Assignment -
Copy the lines exactly. Begin at the first line of the data and stop after the line with "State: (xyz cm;".

** Opening Provided information block **

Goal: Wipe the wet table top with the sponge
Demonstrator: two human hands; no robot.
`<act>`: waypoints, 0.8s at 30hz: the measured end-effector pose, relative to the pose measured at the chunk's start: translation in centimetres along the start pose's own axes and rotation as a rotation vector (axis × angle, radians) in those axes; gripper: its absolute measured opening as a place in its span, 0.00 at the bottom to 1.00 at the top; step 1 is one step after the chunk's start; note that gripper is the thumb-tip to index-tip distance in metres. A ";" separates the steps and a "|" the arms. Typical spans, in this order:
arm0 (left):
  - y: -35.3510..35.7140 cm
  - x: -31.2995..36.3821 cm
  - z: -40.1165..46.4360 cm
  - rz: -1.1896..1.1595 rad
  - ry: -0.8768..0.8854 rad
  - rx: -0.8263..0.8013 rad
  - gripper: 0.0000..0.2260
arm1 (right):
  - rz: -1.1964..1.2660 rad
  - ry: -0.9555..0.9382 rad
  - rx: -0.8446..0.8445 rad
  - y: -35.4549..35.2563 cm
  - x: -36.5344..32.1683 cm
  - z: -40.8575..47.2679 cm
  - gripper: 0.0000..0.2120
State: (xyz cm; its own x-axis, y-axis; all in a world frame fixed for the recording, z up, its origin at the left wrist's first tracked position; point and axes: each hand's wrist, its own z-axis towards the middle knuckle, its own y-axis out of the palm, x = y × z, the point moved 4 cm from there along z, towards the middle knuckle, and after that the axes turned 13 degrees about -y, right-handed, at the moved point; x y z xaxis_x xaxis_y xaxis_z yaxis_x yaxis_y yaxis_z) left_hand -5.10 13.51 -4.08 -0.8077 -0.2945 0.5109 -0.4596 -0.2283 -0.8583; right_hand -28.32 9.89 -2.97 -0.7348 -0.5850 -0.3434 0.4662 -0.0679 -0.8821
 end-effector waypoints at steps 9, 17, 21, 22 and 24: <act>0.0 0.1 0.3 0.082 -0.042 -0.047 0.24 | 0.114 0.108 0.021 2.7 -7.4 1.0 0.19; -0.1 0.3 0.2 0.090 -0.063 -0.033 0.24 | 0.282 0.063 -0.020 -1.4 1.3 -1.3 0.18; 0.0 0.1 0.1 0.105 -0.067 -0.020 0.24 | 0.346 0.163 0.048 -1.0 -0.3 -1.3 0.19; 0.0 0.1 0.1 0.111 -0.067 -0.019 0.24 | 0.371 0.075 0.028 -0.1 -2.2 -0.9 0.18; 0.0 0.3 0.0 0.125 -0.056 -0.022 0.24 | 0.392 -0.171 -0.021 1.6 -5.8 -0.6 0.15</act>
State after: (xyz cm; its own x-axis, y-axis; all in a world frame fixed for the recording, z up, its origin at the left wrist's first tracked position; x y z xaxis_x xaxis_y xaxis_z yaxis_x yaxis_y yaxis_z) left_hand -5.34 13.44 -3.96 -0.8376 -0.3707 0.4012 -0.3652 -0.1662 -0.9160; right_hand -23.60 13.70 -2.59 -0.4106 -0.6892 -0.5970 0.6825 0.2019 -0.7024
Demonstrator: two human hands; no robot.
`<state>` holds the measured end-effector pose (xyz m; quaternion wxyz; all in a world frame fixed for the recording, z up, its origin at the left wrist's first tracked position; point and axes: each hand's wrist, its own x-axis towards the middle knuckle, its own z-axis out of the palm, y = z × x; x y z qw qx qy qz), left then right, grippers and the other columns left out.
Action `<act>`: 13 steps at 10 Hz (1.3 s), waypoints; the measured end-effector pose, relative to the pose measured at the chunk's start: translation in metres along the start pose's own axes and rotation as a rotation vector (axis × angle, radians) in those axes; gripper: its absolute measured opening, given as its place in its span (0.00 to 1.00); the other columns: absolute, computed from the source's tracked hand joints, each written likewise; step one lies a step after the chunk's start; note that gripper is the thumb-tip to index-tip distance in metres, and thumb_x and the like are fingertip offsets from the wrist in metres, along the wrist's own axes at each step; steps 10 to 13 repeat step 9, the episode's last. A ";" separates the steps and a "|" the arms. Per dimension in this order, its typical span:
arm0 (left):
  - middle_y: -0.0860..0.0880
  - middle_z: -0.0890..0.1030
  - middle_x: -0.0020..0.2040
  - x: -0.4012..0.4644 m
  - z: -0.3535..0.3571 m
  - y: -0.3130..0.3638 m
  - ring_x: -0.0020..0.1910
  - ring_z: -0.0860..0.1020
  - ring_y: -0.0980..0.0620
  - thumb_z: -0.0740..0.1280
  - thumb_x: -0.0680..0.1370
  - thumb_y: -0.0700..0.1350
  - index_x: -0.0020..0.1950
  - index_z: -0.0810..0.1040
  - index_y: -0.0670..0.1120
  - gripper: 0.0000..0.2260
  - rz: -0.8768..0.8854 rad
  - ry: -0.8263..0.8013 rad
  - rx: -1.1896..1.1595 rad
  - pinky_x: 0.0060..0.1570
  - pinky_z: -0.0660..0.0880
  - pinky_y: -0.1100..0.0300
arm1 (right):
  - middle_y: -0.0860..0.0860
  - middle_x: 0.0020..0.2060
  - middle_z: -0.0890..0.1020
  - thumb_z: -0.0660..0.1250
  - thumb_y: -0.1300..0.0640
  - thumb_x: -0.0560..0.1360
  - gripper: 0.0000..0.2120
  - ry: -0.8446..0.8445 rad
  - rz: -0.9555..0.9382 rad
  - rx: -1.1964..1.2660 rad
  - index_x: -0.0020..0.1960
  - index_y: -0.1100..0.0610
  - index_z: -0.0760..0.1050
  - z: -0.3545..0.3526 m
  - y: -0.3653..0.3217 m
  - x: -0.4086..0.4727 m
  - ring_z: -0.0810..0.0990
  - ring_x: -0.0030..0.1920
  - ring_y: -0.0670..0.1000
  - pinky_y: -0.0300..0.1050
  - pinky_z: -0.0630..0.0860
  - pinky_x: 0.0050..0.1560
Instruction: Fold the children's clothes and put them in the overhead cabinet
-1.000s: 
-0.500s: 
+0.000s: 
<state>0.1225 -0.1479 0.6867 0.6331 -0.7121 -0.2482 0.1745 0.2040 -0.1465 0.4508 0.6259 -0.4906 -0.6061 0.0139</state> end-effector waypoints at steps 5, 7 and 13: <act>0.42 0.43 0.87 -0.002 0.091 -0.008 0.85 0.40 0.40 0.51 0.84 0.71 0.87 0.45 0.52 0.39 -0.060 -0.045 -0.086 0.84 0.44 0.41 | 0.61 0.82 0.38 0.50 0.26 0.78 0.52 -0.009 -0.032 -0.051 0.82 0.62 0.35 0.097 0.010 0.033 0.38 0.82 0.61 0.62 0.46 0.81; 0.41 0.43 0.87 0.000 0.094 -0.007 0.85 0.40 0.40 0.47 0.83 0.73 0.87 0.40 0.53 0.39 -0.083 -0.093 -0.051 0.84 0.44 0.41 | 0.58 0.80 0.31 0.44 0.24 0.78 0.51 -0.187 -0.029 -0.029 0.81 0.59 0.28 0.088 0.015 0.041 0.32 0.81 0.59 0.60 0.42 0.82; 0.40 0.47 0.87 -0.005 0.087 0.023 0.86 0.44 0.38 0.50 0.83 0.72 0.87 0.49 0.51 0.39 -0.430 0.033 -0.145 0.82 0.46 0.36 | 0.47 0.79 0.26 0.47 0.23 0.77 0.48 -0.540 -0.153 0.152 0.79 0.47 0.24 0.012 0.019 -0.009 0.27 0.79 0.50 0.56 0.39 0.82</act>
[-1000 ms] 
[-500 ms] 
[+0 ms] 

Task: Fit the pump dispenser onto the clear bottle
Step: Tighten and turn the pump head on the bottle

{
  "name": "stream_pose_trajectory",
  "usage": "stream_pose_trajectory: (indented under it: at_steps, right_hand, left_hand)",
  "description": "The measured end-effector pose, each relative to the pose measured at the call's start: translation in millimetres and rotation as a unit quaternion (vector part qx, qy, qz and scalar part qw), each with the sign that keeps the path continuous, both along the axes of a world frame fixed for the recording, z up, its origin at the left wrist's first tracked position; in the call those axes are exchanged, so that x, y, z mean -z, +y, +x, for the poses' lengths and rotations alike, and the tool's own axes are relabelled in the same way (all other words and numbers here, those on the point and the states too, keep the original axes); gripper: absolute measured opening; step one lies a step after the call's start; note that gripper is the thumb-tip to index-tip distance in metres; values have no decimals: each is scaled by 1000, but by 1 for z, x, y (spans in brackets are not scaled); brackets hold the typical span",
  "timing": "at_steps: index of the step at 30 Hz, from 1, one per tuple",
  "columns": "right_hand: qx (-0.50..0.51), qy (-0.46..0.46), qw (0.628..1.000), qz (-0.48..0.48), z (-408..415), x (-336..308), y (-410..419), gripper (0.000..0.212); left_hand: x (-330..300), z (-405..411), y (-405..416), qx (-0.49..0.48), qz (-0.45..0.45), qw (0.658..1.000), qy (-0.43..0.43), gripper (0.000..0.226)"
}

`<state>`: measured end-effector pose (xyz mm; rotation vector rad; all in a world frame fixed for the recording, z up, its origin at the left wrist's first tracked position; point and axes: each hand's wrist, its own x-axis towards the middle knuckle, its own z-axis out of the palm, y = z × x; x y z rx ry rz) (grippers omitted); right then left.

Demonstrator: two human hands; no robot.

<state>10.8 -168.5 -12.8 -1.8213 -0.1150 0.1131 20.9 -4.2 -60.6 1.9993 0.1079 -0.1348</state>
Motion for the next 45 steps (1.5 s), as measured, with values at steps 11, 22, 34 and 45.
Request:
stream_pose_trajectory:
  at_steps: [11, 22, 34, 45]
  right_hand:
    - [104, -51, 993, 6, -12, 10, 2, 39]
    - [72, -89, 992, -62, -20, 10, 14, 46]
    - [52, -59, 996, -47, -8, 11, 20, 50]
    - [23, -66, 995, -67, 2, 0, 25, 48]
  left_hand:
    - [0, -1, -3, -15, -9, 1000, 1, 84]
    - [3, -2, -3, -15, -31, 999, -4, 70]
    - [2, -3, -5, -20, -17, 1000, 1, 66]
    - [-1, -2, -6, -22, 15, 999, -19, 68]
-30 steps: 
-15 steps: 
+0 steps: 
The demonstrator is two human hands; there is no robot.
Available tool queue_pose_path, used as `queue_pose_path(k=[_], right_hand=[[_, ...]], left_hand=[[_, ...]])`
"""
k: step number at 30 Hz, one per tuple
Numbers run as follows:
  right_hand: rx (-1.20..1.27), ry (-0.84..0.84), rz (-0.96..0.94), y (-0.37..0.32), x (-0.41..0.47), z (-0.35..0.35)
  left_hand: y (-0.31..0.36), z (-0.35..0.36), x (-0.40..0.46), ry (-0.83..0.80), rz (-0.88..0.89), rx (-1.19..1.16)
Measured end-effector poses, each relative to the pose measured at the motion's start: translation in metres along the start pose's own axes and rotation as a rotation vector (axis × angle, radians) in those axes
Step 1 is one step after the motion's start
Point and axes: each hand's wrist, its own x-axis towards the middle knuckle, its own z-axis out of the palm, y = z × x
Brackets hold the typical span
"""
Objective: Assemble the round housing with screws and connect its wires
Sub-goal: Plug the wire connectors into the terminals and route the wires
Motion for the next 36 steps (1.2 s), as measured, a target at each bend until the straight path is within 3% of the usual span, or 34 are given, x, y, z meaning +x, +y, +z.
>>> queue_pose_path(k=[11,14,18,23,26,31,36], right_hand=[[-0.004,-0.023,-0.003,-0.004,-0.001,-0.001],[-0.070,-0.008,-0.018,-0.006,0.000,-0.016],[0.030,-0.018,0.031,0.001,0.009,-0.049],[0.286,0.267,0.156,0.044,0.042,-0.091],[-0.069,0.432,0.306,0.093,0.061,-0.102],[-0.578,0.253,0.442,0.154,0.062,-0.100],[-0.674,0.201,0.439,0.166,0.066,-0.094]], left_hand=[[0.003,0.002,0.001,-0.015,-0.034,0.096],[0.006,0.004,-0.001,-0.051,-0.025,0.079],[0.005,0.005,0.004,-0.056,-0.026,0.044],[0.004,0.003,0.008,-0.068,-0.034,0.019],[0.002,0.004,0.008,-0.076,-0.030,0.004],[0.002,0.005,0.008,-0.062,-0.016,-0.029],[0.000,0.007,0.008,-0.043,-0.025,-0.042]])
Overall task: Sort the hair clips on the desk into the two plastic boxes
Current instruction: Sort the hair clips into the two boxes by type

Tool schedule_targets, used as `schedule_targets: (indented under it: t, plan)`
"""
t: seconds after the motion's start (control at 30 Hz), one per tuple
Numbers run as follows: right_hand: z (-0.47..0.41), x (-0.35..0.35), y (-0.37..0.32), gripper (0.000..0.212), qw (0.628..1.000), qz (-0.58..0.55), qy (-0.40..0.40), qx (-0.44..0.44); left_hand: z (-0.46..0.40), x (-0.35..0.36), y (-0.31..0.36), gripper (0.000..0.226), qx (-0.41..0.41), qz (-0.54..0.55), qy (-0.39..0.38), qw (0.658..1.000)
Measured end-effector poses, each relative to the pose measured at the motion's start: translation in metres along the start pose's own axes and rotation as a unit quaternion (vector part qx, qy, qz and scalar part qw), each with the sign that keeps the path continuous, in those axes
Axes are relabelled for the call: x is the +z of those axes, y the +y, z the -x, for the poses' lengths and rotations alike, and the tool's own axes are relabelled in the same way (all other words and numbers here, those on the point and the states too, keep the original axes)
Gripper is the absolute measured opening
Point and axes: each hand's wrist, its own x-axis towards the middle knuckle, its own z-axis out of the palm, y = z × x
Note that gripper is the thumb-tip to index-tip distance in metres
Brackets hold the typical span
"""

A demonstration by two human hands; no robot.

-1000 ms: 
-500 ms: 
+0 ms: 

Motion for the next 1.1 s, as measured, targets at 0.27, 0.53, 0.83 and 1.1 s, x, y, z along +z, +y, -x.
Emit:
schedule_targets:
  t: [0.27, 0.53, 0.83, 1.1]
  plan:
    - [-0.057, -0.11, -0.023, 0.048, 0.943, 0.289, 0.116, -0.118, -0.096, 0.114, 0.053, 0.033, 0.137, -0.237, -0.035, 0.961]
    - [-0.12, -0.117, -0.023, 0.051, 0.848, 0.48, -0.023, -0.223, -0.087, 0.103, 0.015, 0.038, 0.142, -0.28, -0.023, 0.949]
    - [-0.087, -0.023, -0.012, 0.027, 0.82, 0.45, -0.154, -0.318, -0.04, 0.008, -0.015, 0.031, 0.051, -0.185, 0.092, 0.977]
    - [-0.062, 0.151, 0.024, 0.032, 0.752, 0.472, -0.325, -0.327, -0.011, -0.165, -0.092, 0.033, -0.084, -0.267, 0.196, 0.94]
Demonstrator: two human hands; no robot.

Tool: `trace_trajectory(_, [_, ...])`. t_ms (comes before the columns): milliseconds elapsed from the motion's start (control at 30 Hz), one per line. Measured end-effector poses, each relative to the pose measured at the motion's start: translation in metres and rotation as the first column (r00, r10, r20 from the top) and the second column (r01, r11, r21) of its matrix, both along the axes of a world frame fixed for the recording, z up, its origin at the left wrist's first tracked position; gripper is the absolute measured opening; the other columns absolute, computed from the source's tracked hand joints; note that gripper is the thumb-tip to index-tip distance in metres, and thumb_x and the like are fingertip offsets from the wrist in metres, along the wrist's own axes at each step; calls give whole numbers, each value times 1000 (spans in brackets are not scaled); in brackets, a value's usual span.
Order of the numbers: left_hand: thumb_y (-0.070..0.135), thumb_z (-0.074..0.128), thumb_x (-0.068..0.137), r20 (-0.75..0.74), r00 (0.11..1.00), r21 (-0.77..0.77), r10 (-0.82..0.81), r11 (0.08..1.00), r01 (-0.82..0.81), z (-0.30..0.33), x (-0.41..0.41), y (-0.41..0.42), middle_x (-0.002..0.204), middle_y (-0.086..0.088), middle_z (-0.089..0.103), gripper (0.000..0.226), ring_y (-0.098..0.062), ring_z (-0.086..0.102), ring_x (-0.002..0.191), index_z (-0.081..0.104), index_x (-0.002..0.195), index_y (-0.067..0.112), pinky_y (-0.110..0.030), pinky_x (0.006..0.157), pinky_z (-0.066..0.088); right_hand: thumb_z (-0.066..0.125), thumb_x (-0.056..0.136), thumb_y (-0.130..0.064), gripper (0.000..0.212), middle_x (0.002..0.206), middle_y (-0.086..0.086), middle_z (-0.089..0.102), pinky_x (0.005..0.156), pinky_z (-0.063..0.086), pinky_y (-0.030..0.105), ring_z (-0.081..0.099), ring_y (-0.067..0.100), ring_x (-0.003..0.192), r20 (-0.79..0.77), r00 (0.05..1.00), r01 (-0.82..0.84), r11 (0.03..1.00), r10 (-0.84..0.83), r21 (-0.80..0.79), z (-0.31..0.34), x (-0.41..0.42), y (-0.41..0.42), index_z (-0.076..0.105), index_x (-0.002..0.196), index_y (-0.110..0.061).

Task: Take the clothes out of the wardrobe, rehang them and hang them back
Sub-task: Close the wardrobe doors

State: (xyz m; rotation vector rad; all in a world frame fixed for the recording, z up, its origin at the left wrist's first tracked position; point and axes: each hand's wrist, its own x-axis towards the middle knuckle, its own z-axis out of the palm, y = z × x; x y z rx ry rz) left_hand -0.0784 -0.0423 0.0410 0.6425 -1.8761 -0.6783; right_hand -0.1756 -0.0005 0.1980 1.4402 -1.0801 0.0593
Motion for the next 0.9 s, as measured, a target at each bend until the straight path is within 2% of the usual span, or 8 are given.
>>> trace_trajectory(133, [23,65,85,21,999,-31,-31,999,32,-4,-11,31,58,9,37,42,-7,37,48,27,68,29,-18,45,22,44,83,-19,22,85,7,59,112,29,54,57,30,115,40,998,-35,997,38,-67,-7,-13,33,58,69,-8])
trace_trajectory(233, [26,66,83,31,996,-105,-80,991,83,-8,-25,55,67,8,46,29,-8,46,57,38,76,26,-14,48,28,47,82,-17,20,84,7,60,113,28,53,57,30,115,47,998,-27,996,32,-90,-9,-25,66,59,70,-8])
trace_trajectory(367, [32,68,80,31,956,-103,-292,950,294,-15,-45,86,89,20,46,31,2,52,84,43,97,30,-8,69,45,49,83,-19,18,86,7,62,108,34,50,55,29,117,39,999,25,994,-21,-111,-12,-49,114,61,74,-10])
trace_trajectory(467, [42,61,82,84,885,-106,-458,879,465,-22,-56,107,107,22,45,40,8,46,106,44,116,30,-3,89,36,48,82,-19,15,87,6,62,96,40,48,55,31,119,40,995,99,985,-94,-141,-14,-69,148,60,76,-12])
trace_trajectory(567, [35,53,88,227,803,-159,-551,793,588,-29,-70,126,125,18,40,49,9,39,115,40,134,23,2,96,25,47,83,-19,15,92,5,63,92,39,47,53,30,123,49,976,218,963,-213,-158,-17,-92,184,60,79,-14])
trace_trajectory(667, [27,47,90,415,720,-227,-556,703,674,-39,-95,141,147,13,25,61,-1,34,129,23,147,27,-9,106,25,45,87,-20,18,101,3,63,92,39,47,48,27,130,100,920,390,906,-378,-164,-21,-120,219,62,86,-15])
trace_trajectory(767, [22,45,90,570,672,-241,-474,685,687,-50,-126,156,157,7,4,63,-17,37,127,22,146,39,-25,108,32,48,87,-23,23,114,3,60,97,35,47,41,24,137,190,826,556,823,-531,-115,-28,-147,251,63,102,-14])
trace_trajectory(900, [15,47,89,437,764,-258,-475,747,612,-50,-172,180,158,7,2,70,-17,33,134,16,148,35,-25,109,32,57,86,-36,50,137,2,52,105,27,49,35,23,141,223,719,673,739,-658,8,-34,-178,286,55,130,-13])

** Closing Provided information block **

Answer section -
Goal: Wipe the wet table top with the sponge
Demonstrator: two human hands; no robot.
`<act>`: waypoints, 0.8s at 30hz: the measured end-effector pose, relative to the pose measured at the chunk's start: translation in centimetres along the start pose's own axes and rotation as a rotation vector (axis × angle, radians) in those axes; gripper: its absolute measured opening as a place in its span, 0.00 at the bottom to 1.00 at the top; step 1 is one step after the chunk's start; note that gripper is the thumb-tip to index-tip distance in metres. A ";" separates the steps and a "|" the arms. Typical spans, in this order:
arm0 (left):
  - y: -35.3510..35.7140 cm
  - x: -31.2995..36.3821 cm
  - z: -40.1165..46.4360 cm
  - rz: -1.1896..1.1595 rad
  - ry: -0.8768..0.8854 rad
  - rx: -0.8263..0.8013 rad
  - gripper: 0.0000..0.2260
arm1 (right):
  - rz: -1.1964..1.2660 rad
  - ry: -0.9555..0.9382 rad
  - rx: -0.8446..0.8445 rad
  - y: -35.4549..35.2563 cm
  - x: -36.5344..32.1683 cm
  - z: -40.8575..47.2679 cm
  - gripper: 0.0000..0.2120
State: (xyz cm; its own x-axis, y-axis; all in a world frame fixed for the recording, z up, its origin at the left wrist's first tracked position; point and axes: each hand's wrist, its own z-axis towards the middle knuckle, its own y-axis out of the palm, x = y × z, the point moved 4 cm from there along z, towards the middle knuckle, and after that the axes turned 13 degrees about -y, right-handed, at the moved point; x y z xaxis_x xaxis_y xaxis_z yaxis_x yaxis_y yaxis_z) left_hand -5.10 13.51 -4.08 -0.8077 -0.2945 0.5109 -0.4596 -0.2283 -0.8583; right_hand -28.32 9.89 -2.97 -0.7348 -0.5850 -0.3434 0.4662 -0.0679 -0.8821

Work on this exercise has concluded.